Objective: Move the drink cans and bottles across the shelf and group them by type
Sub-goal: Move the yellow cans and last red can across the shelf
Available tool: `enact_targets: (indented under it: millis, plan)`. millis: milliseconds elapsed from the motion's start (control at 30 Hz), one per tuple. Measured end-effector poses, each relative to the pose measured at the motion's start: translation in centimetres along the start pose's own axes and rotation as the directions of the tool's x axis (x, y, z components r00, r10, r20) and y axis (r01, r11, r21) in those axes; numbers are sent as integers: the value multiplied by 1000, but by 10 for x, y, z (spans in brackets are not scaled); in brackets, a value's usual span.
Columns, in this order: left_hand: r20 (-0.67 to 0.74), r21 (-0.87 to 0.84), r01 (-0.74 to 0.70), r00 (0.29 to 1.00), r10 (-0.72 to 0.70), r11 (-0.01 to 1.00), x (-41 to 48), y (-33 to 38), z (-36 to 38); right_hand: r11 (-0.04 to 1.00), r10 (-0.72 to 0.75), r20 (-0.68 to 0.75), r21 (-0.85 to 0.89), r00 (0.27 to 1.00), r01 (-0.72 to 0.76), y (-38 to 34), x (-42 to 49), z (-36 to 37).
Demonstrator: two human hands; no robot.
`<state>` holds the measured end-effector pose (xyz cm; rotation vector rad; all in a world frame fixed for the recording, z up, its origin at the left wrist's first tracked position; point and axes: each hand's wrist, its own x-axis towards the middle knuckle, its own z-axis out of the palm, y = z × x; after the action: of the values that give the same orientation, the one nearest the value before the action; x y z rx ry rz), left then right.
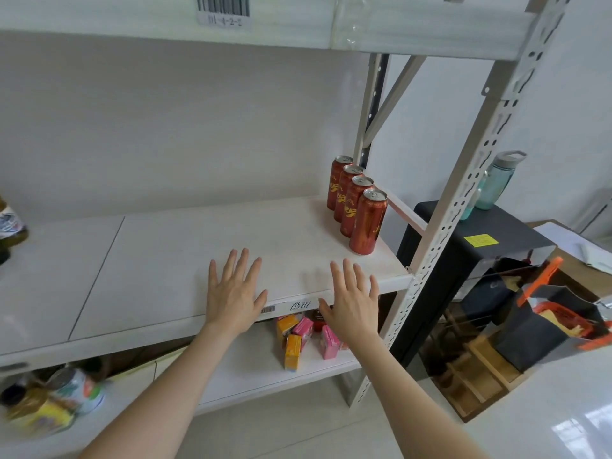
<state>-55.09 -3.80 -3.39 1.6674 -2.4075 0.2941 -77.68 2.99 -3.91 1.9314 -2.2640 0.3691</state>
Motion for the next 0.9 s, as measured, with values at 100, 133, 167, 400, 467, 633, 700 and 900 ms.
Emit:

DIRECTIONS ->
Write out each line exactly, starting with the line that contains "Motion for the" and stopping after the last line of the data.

RESPONSE ->
Motion for the next 0.9 s, as measured, with values at 100, 133, 167, 400, 467, 633, 700 and 900 ms.
Emit:

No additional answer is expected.